#### [YOUR TASK]
List each line of the data that holds the string "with".
*** DATASET CONTENT
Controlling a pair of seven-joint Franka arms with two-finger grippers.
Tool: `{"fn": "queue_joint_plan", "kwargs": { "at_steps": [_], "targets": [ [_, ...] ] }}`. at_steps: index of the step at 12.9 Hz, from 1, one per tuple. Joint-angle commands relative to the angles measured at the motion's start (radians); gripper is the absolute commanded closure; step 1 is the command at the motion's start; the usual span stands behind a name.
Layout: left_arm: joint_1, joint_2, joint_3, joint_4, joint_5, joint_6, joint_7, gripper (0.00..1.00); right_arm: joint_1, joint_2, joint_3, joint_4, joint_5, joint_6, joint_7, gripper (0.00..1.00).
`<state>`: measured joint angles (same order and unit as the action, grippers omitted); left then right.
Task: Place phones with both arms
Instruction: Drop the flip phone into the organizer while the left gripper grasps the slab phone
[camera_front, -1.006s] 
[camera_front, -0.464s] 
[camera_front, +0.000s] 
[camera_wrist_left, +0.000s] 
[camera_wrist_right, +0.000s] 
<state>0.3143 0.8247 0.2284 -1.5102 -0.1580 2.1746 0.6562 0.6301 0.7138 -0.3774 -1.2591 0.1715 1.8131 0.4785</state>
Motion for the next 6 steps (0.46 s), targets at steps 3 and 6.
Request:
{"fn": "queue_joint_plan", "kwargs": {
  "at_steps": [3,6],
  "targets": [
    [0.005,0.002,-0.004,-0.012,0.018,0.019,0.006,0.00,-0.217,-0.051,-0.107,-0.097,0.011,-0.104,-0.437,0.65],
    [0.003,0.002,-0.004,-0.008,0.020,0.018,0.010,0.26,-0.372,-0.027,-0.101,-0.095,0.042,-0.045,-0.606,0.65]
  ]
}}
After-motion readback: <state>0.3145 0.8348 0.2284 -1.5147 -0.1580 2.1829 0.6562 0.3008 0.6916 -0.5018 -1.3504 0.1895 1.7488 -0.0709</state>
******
#### [RESULT BELOW]
Controlling a pair of seven-joint Franka arms with two-finger grippers.
Task: Place phones with both arms

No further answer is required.